▶ WHAT IS BEING ASKED: Pictures stay out of the copy, and everything else in the data below is repeated exactly.

▶ GIVEN DATA:

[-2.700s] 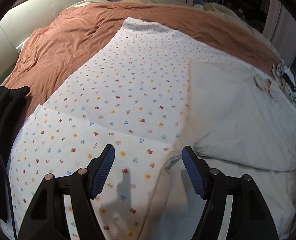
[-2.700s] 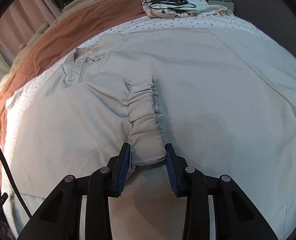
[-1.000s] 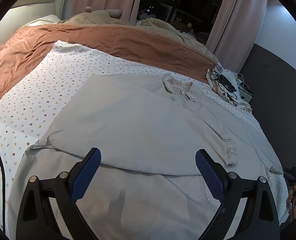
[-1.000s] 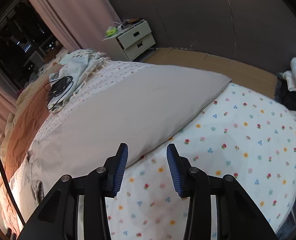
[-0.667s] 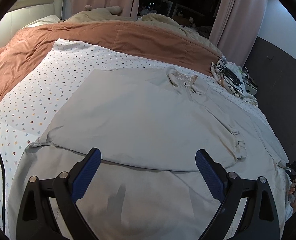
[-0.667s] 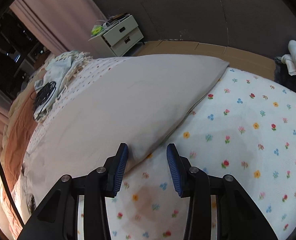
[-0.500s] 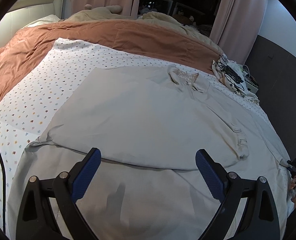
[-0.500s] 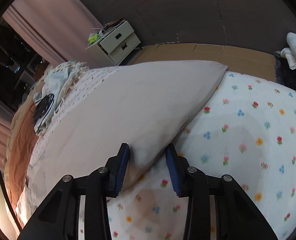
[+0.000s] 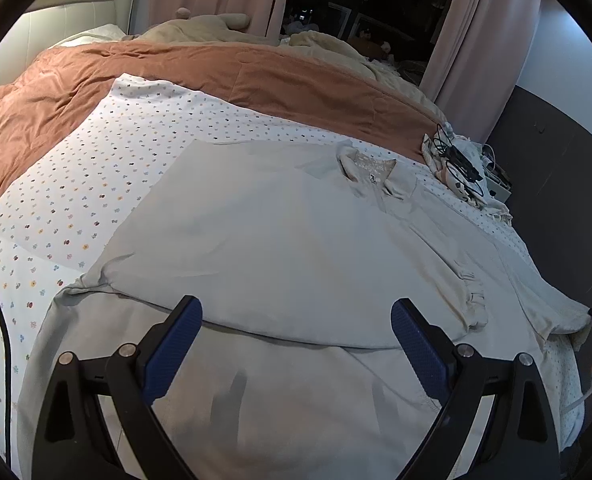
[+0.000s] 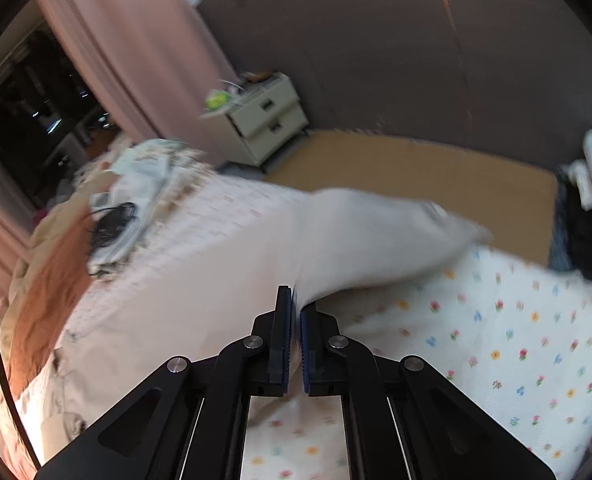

▶ RESULT FOR THIS TASK:
[-2.700s] 
[-2.700s] 
[-1.000s] 
[-1.000s] 
[-0.667s] 
[-0.667s] 
[-0.500s] 
[-0.500s] 
[+0.000s] 
[+0.000s] 

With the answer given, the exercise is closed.